RAG vs fine-tuning for financial services: when to use which

Most content about RAG vs fine-tuning treats the decision as a general-purpose engineering choice. It isn't. In financial services, the factors that matter most, data sensitivity, regulatory auditability, latency requirements, and accuracy on domain-specific terminology, shift the calculus significantly compared to a typical enterprise deployment.

This article provides a decision framework for banks and fintechs evaluating how to build AI systems using small language models (SLMs). We cover what RAG and fine-tuning actually do, when each approach works best for financial use cases, and when you should combine both.

What is RAG and how does it work?

Retrieval-augmented generation (RAG) is an architecture that connects a language model to an external knowledge base.

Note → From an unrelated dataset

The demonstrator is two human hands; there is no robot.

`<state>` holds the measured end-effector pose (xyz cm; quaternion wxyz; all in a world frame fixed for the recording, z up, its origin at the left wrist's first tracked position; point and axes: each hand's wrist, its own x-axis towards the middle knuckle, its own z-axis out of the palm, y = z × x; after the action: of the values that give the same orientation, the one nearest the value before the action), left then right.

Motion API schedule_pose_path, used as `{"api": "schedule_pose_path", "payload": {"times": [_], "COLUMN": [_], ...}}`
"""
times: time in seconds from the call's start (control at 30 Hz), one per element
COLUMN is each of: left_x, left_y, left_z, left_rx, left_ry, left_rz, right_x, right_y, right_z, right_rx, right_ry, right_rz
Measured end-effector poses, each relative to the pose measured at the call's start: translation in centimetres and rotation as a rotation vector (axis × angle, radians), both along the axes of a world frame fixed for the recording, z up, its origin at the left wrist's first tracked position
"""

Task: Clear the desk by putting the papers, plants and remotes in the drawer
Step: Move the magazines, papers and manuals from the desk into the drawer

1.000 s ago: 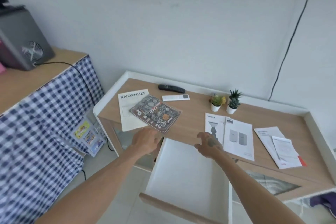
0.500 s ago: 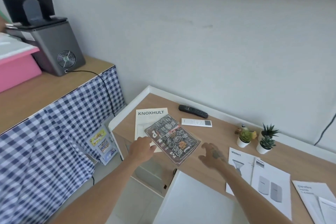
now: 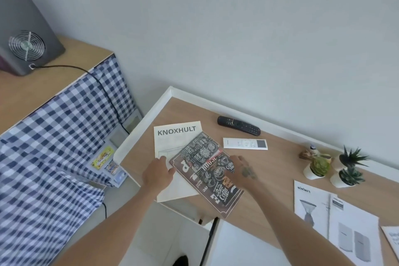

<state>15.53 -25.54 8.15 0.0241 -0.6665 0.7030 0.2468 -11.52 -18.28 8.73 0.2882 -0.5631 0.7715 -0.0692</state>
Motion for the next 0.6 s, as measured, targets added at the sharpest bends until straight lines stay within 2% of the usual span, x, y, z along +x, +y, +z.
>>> {"api": "schedule_pose_path", "payload": {"times": [0.1, 0.3, 0.5, 0.6], "left_x": [0.2, 0.0, 0.9, 1.1], "left_y": [-1.3, -2.3, -1.3, -0.6], "left_z": [-0.9, -1.8, -2.2, -2.1], "left_rx": [-0.043, -0.076, -0.049, -0.040], "left_ry": [0.014, 0.004, -0.022, 0.023], "left_rz": [0.070, 0.148, 0.120, 0.179], "right_x": [0.3, 1.4, 2.4, 3.1], "right_y": [-1.4, -2.3, -2.1, -1.5], "right_z": [-1.3, -3.2, -3.3, -3.1], "right_rx": [0.015, 0.020, 0.118, 0.111], "right_ry": [0.027, 0.218, 0.175, 0.147], "right_rz": [-0.041, -0.112, -0.167, -0.204]}}
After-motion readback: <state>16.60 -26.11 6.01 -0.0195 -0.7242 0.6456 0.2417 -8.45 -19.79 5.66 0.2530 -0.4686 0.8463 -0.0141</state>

Instead of relying solely on what the model learned during training, RAG retrieves relevant documents at query time and includes them in the prompt so the model can generate answers grounded in specific, up-to-date information.

The process follows four steps. The user submits a query. A retrieval system searches a knowledge base, typically using vector embeddings and semantic search, to find the most relevant documents. Those documents are combined with the original query into a single prompt. The language model then generates a response using both its trained knowledge and the retrieved context.

RAG does not change the model itself. The model's weights remain exactly as they were. What changes is the input the model sees before generating each response.

When does RAG work well in financial services?

RAG is the right choice when the information the model needs changes frequently and must always reflect the latest version. In banking, this applies to several common scenarios.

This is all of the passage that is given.